▸ Exercise goal
Please restate, word for word, the lines below that begin at the one with "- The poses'" and end at the one with "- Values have". Leave out all other lines.

━━━━━━━━━━━━━━━━

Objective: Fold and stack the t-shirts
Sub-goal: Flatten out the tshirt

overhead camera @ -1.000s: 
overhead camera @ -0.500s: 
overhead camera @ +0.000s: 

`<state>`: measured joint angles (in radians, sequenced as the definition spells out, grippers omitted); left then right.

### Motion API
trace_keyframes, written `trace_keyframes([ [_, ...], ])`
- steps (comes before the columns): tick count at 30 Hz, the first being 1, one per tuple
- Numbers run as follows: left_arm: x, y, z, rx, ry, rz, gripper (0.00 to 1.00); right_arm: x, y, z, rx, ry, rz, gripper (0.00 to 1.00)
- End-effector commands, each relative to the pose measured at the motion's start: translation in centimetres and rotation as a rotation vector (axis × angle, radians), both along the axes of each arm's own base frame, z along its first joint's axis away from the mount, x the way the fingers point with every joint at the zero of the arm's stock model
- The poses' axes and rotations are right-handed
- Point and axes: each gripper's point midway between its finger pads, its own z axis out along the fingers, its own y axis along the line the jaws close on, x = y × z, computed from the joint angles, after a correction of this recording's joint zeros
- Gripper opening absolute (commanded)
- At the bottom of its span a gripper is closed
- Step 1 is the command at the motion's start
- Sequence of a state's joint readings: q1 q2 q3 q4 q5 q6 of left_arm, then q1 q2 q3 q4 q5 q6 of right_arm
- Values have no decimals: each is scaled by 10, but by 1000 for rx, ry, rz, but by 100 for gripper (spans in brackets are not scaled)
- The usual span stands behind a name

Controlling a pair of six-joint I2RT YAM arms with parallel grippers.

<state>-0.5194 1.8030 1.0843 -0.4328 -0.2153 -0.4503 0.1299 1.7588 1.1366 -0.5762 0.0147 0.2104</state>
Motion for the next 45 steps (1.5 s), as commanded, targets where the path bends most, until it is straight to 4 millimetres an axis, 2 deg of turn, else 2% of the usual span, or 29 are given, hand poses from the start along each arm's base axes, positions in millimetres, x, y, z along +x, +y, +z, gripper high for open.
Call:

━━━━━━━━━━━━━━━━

▸ Exercise answer
- The poses' axes and rotations are right-handed
- Point and axes: each gripper's point midway between its finger pads, its own z axis out along the fingers, its own y axis along the line the jaws close on, x = y × z, computed from the joint angles, after a correction of this recording's joint zeros
- Gripper opening absolute (commanded)
- At the bottom of its span a gripper is closed
- Step 1 is the command at the motion's start
- Sequence of a state's joint readings: q1 q2 q3 q4 q5 q6 of left_arm, then q1 q2 q3 q4 q5 q6 of right_arm
- Values have no decimals: each is scaled by 10, but by 1000 for rx, ry, rz, but by 100 for gripper (spans in brackets are not scaled)

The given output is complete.